THE PROBLEM — An exact, complete copy of the data that follows is needed.

Recorded data:
╭──
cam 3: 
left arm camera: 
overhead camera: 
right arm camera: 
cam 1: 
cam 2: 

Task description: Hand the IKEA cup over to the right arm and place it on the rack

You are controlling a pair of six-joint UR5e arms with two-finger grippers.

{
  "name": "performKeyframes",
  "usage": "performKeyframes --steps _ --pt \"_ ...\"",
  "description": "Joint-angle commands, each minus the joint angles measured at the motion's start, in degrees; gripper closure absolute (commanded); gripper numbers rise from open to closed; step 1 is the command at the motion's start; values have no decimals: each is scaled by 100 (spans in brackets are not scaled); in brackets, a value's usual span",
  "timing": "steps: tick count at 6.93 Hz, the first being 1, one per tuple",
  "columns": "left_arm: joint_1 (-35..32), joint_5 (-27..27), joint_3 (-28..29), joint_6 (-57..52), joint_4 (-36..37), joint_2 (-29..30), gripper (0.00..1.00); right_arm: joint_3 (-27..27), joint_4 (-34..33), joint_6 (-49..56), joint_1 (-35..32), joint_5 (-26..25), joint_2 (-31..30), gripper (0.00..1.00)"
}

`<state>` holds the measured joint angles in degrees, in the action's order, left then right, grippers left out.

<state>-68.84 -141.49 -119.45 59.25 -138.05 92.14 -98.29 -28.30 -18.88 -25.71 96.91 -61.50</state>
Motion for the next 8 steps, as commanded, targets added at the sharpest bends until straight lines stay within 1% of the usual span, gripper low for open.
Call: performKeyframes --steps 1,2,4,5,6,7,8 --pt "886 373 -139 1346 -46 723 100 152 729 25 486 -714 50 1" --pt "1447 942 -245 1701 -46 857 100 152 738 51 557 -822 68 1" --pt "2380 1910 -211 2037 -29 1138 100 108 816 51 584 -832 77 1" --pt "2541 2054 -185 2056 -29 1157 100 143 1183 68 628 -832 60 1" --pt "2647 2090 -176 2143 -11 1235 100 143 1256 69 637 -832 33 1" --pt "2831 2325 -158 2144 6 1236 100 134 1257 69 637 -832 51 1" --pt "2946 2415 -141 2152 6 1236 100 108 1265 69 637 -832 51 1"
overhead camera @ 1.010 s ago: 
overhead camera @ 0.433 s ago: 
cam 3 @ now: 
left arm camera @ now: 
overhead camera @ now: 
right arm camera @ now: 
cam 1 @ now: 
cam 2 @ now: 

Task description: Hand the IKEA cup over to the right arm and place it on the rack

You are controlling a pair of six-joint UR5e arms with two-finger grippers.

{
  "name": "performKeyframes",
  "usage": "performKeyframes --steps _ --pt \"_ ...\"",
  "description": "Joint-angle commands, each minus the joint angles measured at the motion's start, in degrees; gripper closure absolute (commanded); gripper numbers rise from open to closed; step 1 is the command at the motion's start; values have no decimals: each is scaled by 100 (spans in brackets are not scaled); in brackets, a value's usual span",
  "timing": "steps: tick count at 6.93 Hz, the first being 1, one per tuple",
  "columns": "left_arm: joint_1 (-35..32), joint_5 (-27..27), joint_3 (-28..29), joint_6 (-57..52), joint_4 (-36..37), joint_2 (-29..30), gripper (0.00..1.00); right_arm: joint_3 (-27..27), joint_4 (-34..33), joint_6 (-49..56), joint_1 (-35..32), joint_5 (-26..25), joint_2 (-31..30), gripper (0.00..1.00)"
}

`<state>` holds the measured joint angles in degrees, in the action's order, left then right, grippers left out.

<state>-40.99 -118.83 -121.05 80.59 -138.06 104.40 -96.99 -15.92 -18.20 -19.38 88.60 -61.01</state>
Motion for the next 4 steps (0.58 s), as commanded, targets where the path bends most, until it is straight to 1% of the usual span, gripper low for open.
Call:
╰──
WRITTEN SOLUTION —
cam 3: 
left arm camera: 
overhead camera: 
right arm camera: 
cam 1: 
cam 2: 

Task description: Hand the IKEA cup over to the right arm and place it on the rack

You are controlling a pair of six-joint UR5e arms with two-finger grippers.

{
  "name": "performKeyframes",
  "usage": "performKeyframes --steps _ --pt \"_ ...\"",
  "description": "Joint-angle commands, each minus the joint angles measured at the motion's start, in degrees; gripper closure absolute (commanded); gripper numbers rise from open to closed; step 1 is the command at the motion's start; values have no decimals: each is scaled by 100 (spans in brackets are not scaled); in brackets, a value's usual span",
  "timing": "steps: tick count at 6.93 Hz, the first being 1, one per tuple",
  "columns": "left_arm: joint_1 (-35..32), joint_5 (-27..27), joint_3 (-28..29), joint_6 (-57..52), joint_4 (-36..37), joint_2 (-29..30), gripper (0.00..1.00); right_arm: joint_3 (-27..27), joint_4 (-34..33), joint_6 (-49..56), joint_1 (-35..32), joint_5 (-26..25), joint_2 (-31..30), gripper (0.00..1.00)"
}

`<state>` holds the measured joint angles in degrees, in the action's order, left then right, grippers left out.

<state>-68.84 -141.49 -119.45 59.25 -138.05 92.14 -98.29 -28.30 -18.88 -25.71 96.91 -61.50</state>
Motion for the next 8 steps, as commanded, targets added at the sharpest bends until straight lines stay within 1% of the usual span, gripper low for open.
Call: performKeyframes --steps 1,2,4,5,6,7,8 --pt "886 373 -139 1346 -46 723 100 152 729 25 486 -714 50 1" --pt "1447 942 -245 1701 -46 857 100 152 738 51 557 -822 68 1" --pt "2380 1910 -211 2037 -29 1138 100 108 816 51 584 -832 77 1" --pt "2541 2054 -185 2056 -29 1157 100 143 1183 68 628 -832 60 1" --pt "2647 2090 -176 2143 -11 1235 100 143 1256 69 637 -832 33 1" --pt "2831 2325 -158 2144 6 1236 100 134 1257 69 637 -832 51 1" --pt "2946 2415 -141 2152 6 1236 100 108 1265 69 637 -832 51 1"
overhead camera @ 1.010 s ago: 
overhead camera @ 0.433 s ago: 
cam 3 @ now: 
left arm camera @ now: 
overhead camera @ now: 
right arm camera @ now: 
cam 1 @ now: 
cam 2 @ now: 

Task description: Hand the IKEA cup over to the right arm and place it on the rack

You are controlling a pair of six-joint UR5e arms with two-finger grippers.

{
  "name": "performKeyframes",
  "usage": "performKeyframes --steps _ --pt \"_ ...\"",
  "description": "Joint-angle commands, each minus the joint angles measured at the motion's start, in degrees; gripper closure absolute (commanded); gripper numbers rise from open to closed; step 1 is the command at the motion's start; values have no decimals: each is scaled by 100 (spans in brackets are not scaled); in brackets, a value's usual span",
  "timing": "steps: tick count at 6.93 Hz, the first being 1, one per tuple",
  "columns": "left_arm: joint_1 (-35..32), joint_5 (-27..27), joint_3 (-28..29), joint_6 (-57..52), joint_4 (-36..37), joint_2 (-29..30), gripper (0.00..1.00); right_arm: joint_3 (-27..27), joint_4 (-34..33), joint_6 (-49..56), joint_1 (-35..32), joint_5 (-26..25), joint_2 (-31..30), gripper (0.00..1.00)"
}

`<state>` holds the measured joint angles in degrees, in the action's order, left then right, grippers left out.

<state>-40.99 -118.83 -121.05 80.59 -138.06 104.40 -96.99 -15.92 -18.20 -19.38 88.60 -61.01</state>
Motion for the next 4 steps (0.58 s), as commanded, targets where the path bends most, until it is straight to 1% of the usual span, gripper low for open.
Call:

No more output will be added to the exercise.